Onu uzun bir süredir görmemiştim. Yakın zamanda Neşe Yaşın’ın Facebook paylaşımında rahatsız olduğunu duymuştum. Hatta, hasta olduğu konusunda vefatından birkaç gün önce eşim ile sohbet ederken Kıbrıs’ın entelektüel hayatında Ruth’un ne kadar önemli olduğunu düşündüğümü söylemiştim. Sonra acı haber tez duyuldu: Ruth aramızdan ayrılmıştı...

Bu noktada bunu söylemenin bir anlamı var mı, bilmiyorum.

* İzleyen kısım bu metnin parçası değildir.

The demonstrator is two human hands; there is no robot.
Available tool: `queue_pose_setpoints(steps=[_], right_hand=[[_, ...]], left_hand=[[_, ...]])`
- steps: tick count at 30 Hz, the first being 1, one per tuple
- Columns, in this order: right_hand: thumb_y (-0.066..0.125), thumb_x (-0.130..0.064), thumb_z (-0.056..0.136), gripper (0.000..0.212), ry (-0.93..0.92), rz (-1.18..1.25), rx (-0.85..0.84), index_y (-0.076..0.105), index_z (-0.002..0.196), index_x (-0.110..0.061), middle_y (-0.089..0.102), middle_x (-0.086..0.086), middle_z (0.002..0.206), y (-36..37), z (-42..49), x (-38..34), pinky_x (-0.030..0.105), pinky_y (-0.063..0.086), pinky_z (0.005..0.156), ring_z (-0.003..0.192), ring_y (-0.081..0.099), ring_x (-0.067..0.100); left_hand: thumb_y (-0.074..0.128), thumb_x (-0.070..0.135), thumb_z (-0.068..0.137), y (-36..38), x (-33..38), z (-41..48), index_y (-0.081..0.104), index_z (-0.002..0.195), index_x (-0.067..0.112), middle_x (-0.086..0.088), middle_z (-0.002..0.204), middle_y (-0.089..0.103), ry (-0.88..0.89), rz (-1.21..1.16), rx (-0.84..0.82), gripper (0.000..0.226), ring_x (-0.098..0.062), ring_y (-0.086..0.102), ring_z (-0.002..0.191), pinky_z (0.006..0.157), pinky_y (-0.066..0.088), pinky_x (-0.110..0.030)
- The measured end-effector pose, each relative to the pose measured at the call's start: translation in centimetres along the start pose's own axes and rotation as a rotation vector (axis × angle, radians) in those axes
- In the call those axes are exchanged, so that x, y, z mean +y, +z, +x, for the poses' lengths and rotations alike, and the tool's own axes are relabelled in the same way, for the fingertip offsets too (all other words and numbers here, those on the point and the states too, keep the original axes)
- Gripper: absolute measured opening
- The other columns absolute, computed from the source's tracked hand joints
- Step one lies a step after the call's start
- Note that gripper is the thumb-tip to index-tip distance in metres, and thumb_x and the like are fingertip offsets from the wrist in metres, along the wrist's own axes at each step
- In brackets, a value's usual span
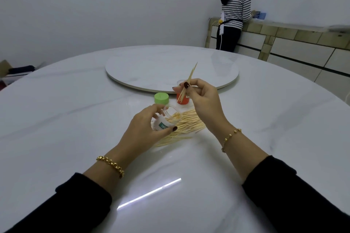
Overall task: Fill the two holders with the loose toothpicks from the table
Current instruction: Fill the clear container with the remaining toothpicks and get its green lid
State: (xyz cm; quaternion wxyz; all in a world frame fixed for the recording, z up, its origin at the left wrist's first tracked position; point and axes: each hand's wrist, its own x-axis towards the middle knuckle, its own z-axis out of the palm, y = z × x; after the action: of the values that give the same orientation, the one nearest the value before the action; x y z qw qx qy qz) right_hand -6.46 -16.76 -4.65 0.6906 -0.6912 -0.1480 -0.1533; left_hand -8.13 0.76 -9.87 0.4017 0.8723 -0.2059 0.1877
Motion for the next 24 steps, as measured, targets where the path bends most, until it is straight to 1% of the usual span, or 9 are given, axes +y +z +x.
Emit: queue_pose_setpoints(steps=[3, 6, 9, 12, 15, 17, 19, 21, 24], right_hand=[[0.049, -0.008, 0.098, 0.018, 0.016, 0.025, -0.047, 0.061, 0.106, 0.003, 0.074, 0.009, 0.094, 0.9, -0.2, 0.1, 0.014, 0.050, 0.070, 0.082, 0.069, 0.006], [0.050, -0.008, 0.097, 0.015, 0.027, 0.024, -0.091, 0.058, 0.108, -0.001, 0.073, 0.010, 0.097, 1.5, -0.6, 1.0, 0.014, 0.050, 0.073, 0.088, 0.069, 0.006], [0.050, -0.010, 0.098, 0.015, 0.012, -0.023, -0.097, 0.056, 0.111, -0.005, 0.072, 0.006, 0.101, 1.8, -0.9, 1.7, 0.005, 0.044, 0.075, 0.094, 0.062, -0.009], [0.047, -0.009, 0.099, 0.018, -0.001, -0.039, -0.089, 0.055, 0.114, -0.007, 0.071, 0.002, 0.104, 1.9, -1.1, 2.1, 0.009, 0.045, 0.079, 0.100, 0.061, -0.006], [0.041, -0.012, 0.101, 0.022, 0.012, -0.030, -0.078, 0.057, 0.116, -0.013, 0.068, 0.002, 0.113, 2.0, -1.2, 2.7, 0.019, 0.049, 0.089, 0.110, 0.061, 0.005], [0.038, -0.015, 0.102, 0.026, 0.012, -0.067, -0.078, 0.058, 0.120, -0.016, 0.065, 0.000, 0.119, 2.0, -1.3, 3.2, 0.024, 0.047, 0.095, 0.114, 0.058, 0.005], [0.035, -0.018, 0.103, 0.031, 0.010, -0.122, -0.098, 0.056, 0.127, -0.016, 0.063, -0.003, 0.122, 2.1, -1.6, 3.5, 0.023, 0.045, 0.097, 0.114, 0.056, 0.002], [0.033, -0.022, 0.104, 0.036, 0.012, -0.185, -0.163, 0.051, 0.135, -0.018, 0.058, -0.005, 0.129, 2.3, -2.1, 3.6, 0.020, 0.041, 0.100, 0.119, 0.052, 0.001], [0.033, -0.025, 0.104, 0.041, -0.022, -0.290, -0.256, 0.042, 0.143, -0.018, 0.040, -0.006, 0.148, 2.7, -2.5, 3.7, 0.024, 0.027, 0.114, 0.137, 0.032, 0.001]], left_hand=[[0.079, 0.039, 0.072, 0.0, 0.1, 0.0, 0.057, 0.122, 0.021, 0.007, 0.109, 0.063, -0.016, -0.018, 0.016, 0.057, -0.007, 0.057, 0.096, 0.073, 0.046, -0.010], [0.079, 0.038, 0.072, -0.1, 0.2, 0.1, 0.058, 0.119, 0.021, 0.008, 0.108, 0.063, -0.056, -0.064, 0.056, 0.055, -0.004, 0.057, 0.095, 0.071, 0.045, -0.007], [0.079, 0.040, 0.072, -0.1, 0.2, 0.1, 0.058, 0.119, 0.023, 0.008, 0.108, 0.064, -0.067, -0.065, 0.060, 0.055, -0.004, 0.057, 0.095, 0.071, 0.045, -0.009], [0.079, 0.037, 0.072, -0.1, 0.2, 0.1, 0.058, 0.120, 0.022, 0.007, 0.109, 0.064, -0.069, -0.072, 0.056, 0.054, -0.005, 0.058, 0.095, 0.071, 0.047, -0.010], [0.079, 0.037, 0.072, -0.1, 0.2, 0.0, 0.058, 0.120, 0.021, 0.007, 0.109, 0.064, -0.063, -0.074, 0.065, 0.054, -0.006, 0.058, 0.095, 0.072, 0.046, -0.007], [0.079, 0.036, 0.072, -0.2, 0.2, 0.1, 0.058, 0.120, 0.021, 0.007, 0.109, 0.064, -0.063, -0.071, 0.067, 0.055, -0.006, 0.058, 0.095, 0.072, 0.045, -0.006], [0.079, 0.035, 0.073, -0.2, 0.3, 0.0, 0.058, 0.120, 0.020, 0.007, 0.109, 0.064, -0.062, -0.072, 0.067, 0.054, -0.006, 0.058, 0.095, 0.072, 0.045, -0.006], [0.079, 0.035, 0.073, -0.2, 0.2, 0.0, 0.058, 0.119, 0.022, 0.008, 0.108, 0.064, -0.062, -0.077, 0.070, 0.052, -0.006, 0.058, 0.094, 0.073, 0.046, -0.008], [0.078, 0.035, 0.072, -0.2, 0.0, 0.0, 0.058, 0.119, 0.023, 0.008, 0.107, 0.063, -0.068, -0.075, 0.068, 0.052, -0.007, 0.059, 0.095, 0.075, 0.046, -0.011]])
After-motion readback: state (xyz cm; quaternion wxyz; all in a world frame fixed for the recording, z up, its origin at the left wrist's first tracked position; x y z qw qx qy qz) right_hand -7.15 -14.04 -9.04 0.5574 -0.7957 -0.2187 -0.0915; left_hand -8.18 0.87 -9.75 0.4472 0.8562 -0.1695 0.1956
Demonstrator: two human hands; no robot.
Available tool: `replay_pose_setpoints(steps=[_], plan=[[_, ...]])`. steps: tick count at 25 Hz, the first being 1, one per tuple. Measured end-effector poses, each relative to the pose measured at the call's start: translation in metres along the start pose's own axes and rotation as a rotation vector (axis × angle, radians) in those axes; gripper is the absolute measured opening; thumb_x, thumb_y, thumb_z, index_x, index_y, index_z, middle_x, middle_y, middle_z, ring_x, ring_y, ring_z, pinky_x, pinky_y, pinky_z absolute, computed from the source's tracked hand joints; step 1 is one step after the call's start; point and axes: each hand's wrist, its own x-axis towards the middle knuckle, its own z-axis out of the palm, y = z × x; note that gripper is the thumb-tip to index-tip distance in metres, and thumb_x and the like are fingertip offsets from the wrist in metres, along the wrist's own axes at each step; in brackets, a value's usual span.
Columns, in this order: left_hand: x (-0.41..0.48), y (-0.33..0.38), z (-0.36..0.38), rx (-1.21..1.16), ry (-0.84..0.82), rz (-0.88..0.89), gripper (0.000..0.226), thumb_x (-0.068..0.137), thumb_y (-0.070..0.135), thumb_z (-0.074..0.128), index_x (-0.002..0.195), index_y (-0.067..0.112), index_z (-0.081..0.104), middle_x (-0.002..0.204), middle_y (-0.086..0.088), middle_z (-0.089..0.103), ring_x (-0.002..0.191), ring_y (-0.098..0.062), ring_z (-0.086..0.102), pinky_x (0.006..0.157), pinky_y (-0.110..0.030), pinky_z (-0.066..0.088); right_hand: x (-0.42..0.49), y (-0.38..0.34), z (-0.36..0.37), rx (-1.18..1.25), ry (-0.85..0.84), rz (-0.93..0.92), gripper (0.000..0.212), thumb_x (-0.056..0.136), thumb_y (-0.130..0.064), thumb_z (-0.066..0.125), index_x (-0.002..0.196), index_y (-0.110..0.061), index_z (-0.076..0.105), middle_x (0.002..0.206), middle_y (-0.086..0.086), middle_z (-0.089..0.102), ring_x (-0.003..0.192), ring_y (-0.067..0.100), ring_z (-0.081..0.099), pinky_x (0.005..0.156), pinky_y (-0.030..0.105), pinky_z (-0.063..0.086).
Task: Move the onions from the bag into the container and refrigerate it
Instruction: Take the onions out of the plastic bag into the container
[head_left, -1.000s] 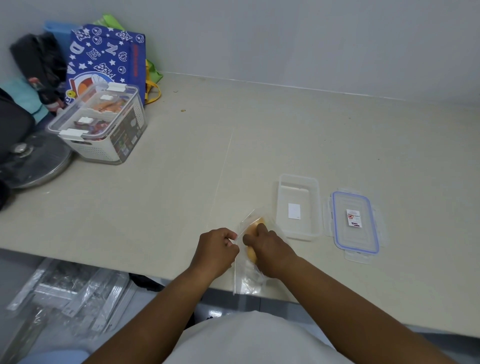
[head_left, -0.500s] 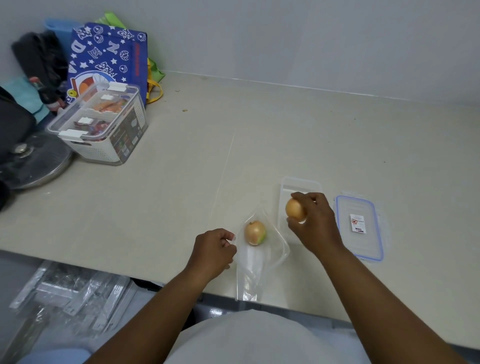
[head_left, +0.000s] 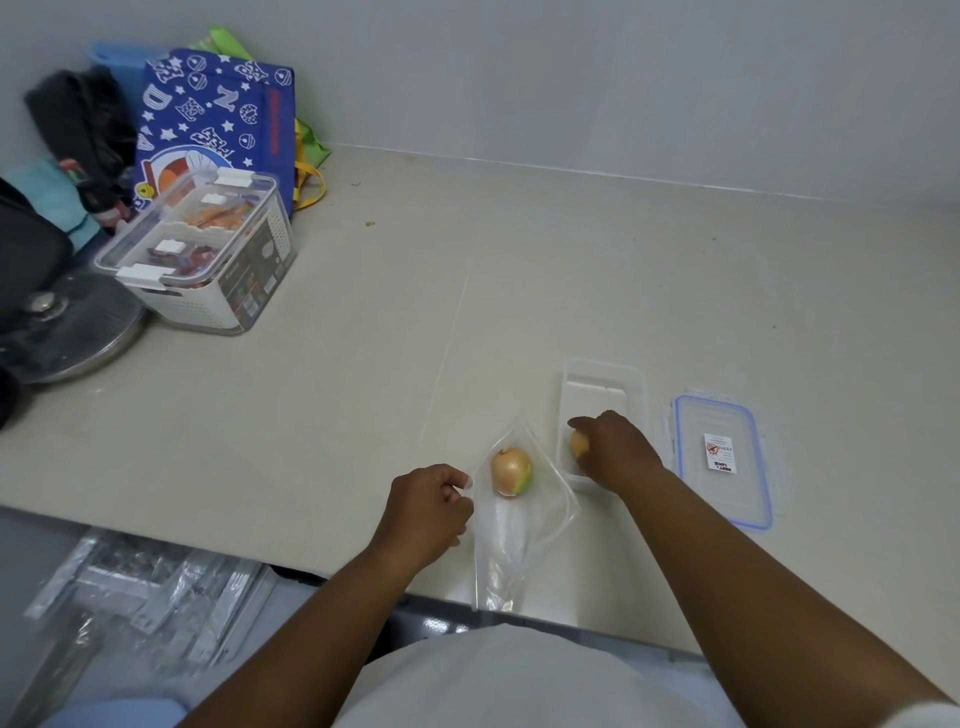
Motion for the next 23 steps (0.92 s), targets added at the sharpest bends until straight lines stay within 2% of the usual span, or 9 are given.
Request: replay_pose_setpoints(steps=[2, 3, 6, 7, 9, 12, 16, 20, 23], plan=[[0.0, 0.0, 0.0, 0.0, -0.002, 0.004, 0.017, 0.078, 0.004, 0.062, 0.088, 0.016, 0.069, 0.061, -0.001, 0.057, 0.045, -0.007, 0.063, 0.045, -0.021, 0.053, -0.011, -0.006, -0.009, 0.042, 0.118, -0.01, 0.053, 0.087, -0.024, 0.059, 0.14, -0.027, 0.048, 0.138, 0.01, 0.049, 0.124, 0.03, 0.048, 0.1, 0.04, 0.045], [0.0, 0.0, 0.0, 0.0, -0.003, 0.003, 0.017, 0.078, 0.004, 0.062, 0.088, 0.016, 0.069, 0.061, -0.001, 0.057, 0.045, -0.007, 0.063, 0.045, -0.022, 0.053, -0.021, -0.013, -0.015, 0.099, 0.265, -0.054, 0.05, 0.087, -0.024, 0.063, 0.136, -0.021, 0.053, 0.138, 0.011, 0.051, 0.125, 0.03, 0.048, 0.101, 0.041, 0.044], [-0.001, -0.001, 0.0, -0.011, -0.009, 0.001, 0.016, 0.078, 0.004, 0.063, 0.089, 0.015, 0.07, 0.06, 0.0, 0.058, 0.045, -0.007, 0.063, 0.046, -0.022, 0.053, -0.066, -0.044, -0.027, 0.347, 0.727, -0.428, 0.029, 0.085, -0.021, 0.068, 0.114, -0.014, 0.067, 0.111, 0.005, 0.067, 0.106, 0.02, 0.059, 0.092, 0.029, 0.049], [-0.001, -0.001, -0.001, -0.016, -0.008, 0.002, 0.016, 0.079, 0.004, 0.064, 0.09, 0.014, 0.07, 0.059, 0.001, 0.058, 0.045, -0.007, 0.063, 0.046, -0.023, 0.054, -0.081, -0.056, -0.026, 0.386, 0.716, -0.571, 0.025, 0.086, -0.021, 0.066, 0.111, -0.015, 0.067, 0.106, 0.002, 0.068, 0.101, 0.015, 0.061, 0.089, 0.023, 0.048], [-0.001, -0.002, -0.001, -0.018, -0.005, 0.009, 0.016, 0.08, 0.005, 0.065, 0.091, 0.014, 0.07, 0.061, 0.001, 0.06, 0.046, -0.008, 0.064, 0.047, -0.022, 0.054, -0.101, -0.076, -0.013, 0.373, 0.474, -0.673, 0.026, 0.089, -0.024, 0.06, 0.113, -0.015, 0.066, 0.107, 0.002, 0.069, 0.099, 0.015, 0.063, 0.086, 0.023, 0.049], [-0.003, -0.002, -0.001, -0.006, -0.005, 0.027, 0.016, 0.081, 0.006, 0.066, 0.094, 0.016, 0.069, 0.065, 0.0, 0.062, 0.048, -0.008, 0.065, 0.048, -0.02, 0.054, -0.094, -0.091, 0.01, 0.12, 0.156, -0.435, 0.039, 0.091, -0.024, 0.057, 0.128, -0.01, 0.054, 0.128, 0.008, 0.057, 0.117, 0.025, 0.055, 0.094, 0.034, 0.049], [-0.006, -0.003, -0.001, -0.016, -0.006, 0.033, 0.017, 0.08, 0.004, 0.063, 0.093, 0.013, 0.069, 0.062, -0.001, 0.06, 0.045, -0.007, 0.063, 0.047, -0.022, 0.054, -0.069, -0.099, 0.02, -0.099, 0.081, -0.35, 0.052, 0.085, -0.009, 0.06, 0.134, -0.003, 0.043, 0.136, 0.014, 0.045, 0.125, 0.029, 0.044, 0.096, 0.035, 0.046], [-0.007, -0.003, -0.001, -0.021, -0.003, 0.041, 0.017, 0.079, 0.004, 0.063, 0.091, 0.015, 0.069, 0.062, -0.001, 0.061, 0.045, -0.007, 0.063, 0.047, -0.022, 0.055, -0.063, -0.098, 0.029, -0.206, 0.085, -0.345, 0.05, 0.078, -0.012, 0.064, 0.125, -0.006, 0.05, 0.126, 0.016, 0.048, 0.11, 0.032, 0.049, 0.087, 0.037, 0.048], [-0.007, -0.004, -0.001, -0.017, -0.009, 0.033, 0.018, 0.079, 0.004, 0.064, 0.092, 0.016, 0.069, 0.063, -0.001, 0.061, 0.046, -0.007, 0.064, 0.047, -0.021, 0.054, -0.067, -0.095, 0.038, -0.235, -0.036, -0.303, 0.049, 0.075, -0.015, 0.069, 0.12, -0.008, 0.052, 0.121, 0.014, 0.045, 0.097, 0.031, 0.055, 0.073, 0.036, 0.05]])
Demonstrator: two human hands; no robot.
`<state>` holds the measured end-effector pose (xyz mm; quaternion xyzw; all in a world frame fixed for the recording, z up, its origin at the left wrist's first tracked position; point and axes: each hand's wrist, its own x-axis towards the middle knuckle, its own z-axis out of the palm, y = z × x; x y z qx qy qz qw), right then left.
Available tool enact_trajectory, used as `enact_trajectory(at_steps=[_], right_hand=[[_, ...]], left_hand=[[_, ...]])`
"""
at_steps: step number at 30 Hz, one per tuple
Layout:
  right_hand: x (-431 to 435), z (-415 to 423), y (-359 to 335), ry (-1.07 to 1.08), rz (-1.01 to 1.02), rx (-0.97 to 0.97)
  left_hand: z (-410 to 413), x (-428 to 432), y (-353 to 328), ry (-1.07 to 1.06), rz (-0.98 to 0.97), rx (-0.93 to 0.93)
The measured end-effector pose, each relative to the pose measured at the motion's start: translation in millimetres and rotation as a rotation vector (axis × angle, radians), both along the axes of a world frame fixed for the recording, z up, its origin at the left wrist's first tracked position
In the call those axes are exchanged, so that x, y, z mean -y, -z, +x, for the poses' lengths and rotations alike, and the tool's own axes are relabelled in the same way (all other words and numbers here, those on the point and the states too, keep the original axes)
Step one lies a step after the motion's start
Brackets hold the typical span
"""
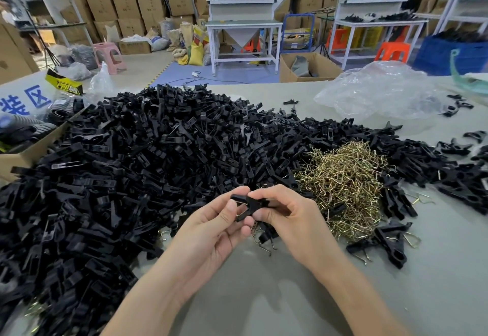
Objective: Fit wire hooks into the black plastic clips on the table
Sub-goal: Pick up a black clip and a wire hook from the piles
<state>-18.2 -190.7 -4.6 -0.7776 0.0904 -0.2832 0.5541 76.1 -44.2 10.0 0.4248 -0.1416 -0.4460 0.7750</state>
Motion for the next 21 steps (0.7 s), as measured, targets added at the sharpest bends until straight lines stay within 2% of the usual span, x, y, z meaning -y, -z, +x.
enact_trajectory(at_steps=[10, 21], right_hand=[[2.6, -0.3, 0.6, -0.007, -0.114, -0.021], [3.9, -1.4, -0.7, -0.019, -0.021, -0.014]], left_hand=[[-0.5, 0.4, 4.5, -0.048, 0.06, 0.037], [-7.9, 2.6, 0.6, -0.061, 0.034, 0.045]])
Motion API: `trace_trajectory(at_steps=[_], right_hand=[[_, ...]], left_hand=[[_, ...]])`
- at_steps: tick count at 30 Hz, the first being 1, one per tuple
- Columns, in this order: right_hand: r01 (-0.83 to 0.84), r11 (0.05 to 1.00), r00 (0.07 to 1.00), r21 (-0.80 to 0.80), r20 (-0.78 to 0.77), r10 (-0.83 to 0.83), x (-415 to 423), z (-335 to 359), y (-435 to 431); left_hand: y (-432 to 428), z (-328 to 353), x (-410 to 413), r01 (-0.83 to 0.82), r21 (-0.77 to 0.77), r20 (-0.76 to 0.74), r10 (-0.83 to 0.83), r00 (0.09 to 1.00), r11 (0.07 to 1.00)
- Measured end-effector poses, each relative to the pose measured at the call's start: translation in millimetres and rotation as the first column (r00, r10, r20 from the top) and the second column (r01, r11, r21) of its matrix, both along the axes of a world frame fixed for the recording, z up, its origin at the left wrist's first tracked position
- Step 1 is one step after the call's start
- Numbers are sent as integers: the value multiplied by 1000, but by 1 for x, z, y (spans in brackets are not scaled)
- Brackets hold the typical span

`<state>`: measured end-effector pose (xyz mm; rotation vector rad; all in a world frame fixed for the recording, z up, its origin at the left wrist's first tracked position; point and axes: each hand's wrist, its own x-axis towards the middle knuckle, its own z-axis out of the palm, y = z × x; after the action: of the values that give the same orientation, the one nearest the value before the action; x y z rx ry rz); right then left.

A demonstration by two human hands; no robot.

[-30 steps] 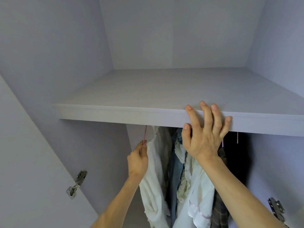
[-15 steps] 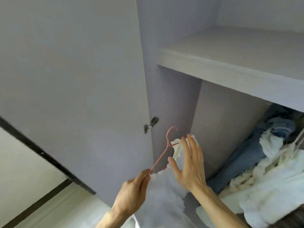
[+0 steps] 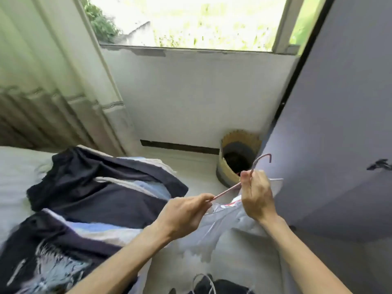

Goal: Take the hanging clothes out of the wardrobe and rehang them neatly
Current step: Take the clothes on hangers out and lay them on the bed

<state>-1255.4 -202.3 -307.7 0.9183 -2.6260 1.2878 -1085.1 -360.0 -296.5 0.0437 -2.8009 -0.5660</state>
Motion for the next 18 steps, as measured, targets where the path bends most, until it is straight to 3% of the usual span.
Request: trace_trajectory(at_steps=[4,9,14,18], right_hand=[[-222,975,974,-6,-50,221,64,10,-61],[-427,902,894,65,-118,431,155,27,-132],[-696,685,654,216,-203,728,254,44,-181],[-858,457,394,234,-271,878,330,58,-205]], left_hand=[[-26,5,81,-192,8,-2,192,981,981],[-46,12,190,-458,180,26,461,887,871],[-46,28,276,-671,415,132,689,713,615],[-35,47,334,-654,695,245,756,607,300]])
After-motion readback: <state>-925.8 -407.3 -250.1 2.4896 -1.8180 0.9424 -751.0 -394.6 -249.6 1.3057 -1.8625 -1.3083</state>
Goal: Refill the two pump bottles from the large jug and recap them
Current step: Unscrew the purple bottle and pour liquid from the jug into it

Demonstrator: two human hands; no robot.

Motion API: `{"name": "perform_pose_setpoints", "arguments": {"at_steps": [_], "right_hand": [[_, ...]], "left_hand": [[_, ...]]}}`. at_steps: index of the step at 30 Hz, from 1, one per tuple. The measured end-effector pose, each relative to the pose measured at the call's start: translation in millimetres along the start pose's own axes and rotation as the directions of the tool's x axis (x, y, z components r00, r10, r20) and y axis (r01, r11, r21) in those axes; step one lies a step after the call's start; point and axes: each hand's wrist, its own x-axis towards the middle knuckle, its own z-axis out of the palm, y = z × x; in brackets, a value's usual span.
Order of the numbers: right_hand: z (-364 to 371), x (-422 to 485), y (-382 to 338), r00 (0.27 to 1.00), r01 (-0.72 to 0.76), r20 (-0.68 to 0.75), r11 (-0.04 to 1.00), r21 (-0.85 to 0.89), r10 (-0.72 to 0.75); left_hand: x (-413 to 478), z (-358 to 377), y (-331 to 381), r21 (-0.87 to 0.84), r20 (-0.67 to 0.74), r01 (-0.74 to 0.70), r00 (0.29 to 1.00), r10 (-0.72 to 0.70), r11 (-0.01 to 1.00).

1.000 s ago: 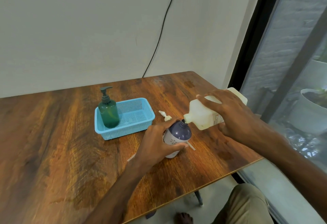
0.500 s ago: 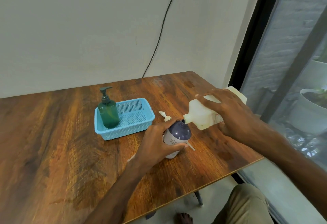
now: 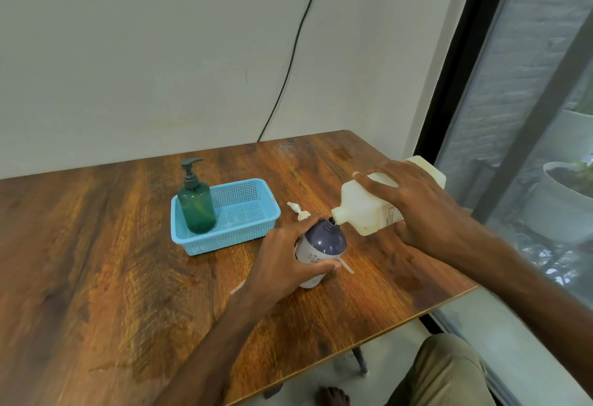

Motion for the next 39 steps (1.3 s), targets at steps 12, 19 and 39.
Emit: {"name": "perform_pose_setpoints", "arguments": {"at_steps": [12,19,39], "right_hand": [[-4.1,-0.1,-4.4,1.0,-0.009,0.007,1.0,-0.005,0.009],[-2.8,0.9,-3.7,1.0,0.019,-0.02,1.0,0.006,-0.019],[-5.2,5.8,-4.8,0.998,0.054,-0.025,0.999,-0.005,-0.054]], "left_hand": [[-0.3,1.8,-4.4,0.023,0.006,0.02,1.0,-0.02,1.0],[0.4,1.5,-5.5,0.014,0.005,0.019,1.0,-0.019,1.0],[-0.6,2.4,-7.7,-0.003,-0.014,0.028,1.0,-0.028,1.0]]}}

Bu eleştirilebilecek mi, yüceltilecek bir şey mi sorularını paranteze alarak şunu söylemek istiyorum: Ruth, bence doğup büyüdüğü dönemin iyi özelliklerini yansıtan birisiydi. Bilgiyi her zaman kovalayan, öğrenen, gelişen, düşünen, eleştiren, bildiklerini paylaşan birisiydi. İnsanlarla iletişim kurma konusunda (özellikle konu kitaplarsa) ne kadar yetenekli olduğunu, onu tanıyan herkes biliyor. Benim için Ruth Keşişyan, soyadıyla uyumlu bir şekilde, tıpkı bir keşiş gibi, kendisini bilgiyi paylaşmaya adayan insanlardan birisiydi.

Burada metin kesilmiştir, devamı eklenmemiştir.